Third Cache-off: Meeting Minutes

IRCache Cache-Offs

IRCache hosted an organizational meeting for interested parties in Boulder, Colorado on April 3, 2000.

This document is intended to represent the discussion that took place. It does not represent any final decisions. Almost everything written here is still open for further discussion, and may be changed at a future date. If you want to add to, or clarify something in this document (even if you didn't attend the meeting), please let us know.

Table of Contents

1. Executive Summary
    1.1 Resolved issues
    1.2 Pending issues
2. Attendees
3. Schedule
4. Inter-cache-off tests
5. Changes and Additions to Cache-off Rules
    5.1 Minimum hit ratio
    5.2 Limits on number of entries per vendor/software
    5.3 Cache size calculations
    5.4 Testing time
    5.5 Failed Entries
    5.6 Bailout loopholes
6. Cache-off #3 test suite
7. PolyMix-3 Workload Features
8. PolyMix-3 Workload Parameters
    8.1 Life-cycle model settings
9. Performance Metrics
10. Miscellaneous

1. Executive Summary

This section summarizes meeting results. The rest of this document gives the details.

1.1 Resolved issues

The following decisions were made at the meeting mostly as a result of a compromise or agreement among participants.

  1. Cache-off #3 schedule was proposed.
  2. Inter-cache-off test schedule was proposed.
  3. Polyteam intends to have no artificial cache-off participation limits.
  4. Polyteam guarantees at least 55 hours of testing time.
  5. Presentation format for failed entries was set.
  6. Failed entries will be given an option to be re-tested within two weeks after the cache-off.
  7. Cache-off test suite was set. Downtime test is likely to get a new component to test fault-tolerant clusters of caches.
  8. PolyMix-3 workload features were prioritized.
  9. Some Object Life Cycle model settings were set.
  10. Polyteam will try to use relative (to no-proxy) metrics for response time and similar measurements in the official report. Response time percentiles should be reported. Bandwidth savings per cost metric will be added, provided BHR model is improved. Rack space will be reported.
  11. The ``miscellaneous'' section lists a few other decisions.

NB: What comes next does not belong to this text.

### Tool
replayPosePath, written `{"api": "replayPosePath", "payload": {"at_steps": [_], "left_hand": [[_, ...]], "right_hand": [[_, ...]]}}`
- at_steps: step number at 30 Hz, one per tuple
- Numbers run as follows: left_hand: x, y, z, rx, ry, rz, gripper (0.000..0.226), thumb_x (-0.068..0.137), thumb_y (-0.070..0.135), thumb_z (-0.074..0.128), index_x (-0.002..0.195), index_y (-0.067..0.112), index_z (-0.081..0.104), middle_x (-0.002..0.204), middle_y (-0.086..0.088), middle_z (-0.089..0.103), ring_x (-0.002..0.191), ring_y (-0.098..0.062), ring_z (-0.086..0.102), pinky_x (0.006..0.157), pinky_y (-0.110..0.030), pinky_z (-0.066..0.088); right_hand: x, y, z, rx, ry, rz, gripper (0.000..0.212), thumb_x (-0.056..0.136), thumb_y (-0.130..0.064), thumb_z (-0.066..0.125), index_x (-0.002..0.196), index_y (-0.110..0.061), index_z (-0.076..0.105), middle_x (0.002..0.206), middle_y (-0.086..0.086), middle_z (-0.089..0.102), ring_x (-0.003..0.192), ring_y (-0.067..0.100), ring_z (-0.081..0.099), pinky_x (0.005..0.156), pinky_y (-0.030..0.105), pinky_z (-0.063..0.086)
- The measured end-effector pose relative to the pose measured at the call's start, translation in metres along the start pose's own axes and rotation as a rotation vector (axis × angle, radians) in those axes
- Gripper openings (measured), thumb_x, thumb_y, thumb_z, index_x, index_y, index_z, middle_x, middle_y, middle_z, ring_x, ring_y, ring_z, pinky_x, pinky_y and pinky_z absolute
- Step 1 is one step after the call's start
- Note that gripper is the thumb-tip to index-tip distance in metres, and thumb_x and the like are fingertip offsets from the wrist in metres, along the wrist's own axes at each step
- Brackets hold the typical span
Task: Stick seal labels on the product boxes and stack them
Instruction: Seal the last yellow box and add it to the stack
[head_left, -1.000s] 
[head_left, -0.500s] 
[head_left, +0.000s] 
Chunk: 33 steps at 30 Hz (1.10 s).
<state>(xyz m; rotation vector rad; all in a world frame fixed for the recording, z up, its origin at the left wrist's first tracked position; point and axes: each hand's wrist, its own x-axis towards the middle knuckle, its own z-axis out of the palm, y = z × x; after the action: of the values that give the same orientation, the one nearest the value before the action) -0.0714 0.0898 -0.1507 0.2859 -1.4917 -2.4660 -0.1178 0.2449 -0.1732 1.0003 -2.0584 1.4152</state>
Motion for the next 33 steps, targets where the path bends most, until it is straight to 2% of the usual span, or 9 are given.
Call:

While still open for discussion, one would have to convince Polyteam and the majority of vendors that an alternative approach should be used for a given issue.

1.2 Pending issues

Below are some of the issues that remain open either because they were not discussed at the meeting or because there was no consensus among the participants.

  1. Minimum hit ratio was not raised from 25% to 50%.
  2. Maximum response time requirement was not discussed.
  3. Cache size calculations for the fill phase remain unclear.
  4. What distributions for object modification times should we use?
  5. Should Polyteam continue to take photos at the cache-offs?

Eventually, Polyteam will have to decide on these issues based on the meeting discussions and after-meeting feedback.

2. Attendees

The following people were present:
  • Duane Wessels, IRCache
  • Alex Rousskov, IRCache
  • Becky Larsen, Novell
  • Amnon Horowitz, Microsoft
  • Kenichi Chinen, NAIST
  • Ray Schlott, Eolian
  • Carlos Maltzahn, NetApp
  • Solom Heddaya, InfoLibria
  • Henry Guillen, Compaq
  • Pei Cao, Cisco
  • Chris Riegel, Stratacache
  • Tom Morris, Alpha Processor Inc.

Polyteam presented these slides to the group.

3. Schedule

One of the first controversial points was the schedule and timeline for cache-off #3. At the previous organizational meeting, there was rough consensus that cache-offs should occur every six months. Thus, IRCache had tentatively planned for July 17 as the first day of cache-off #3.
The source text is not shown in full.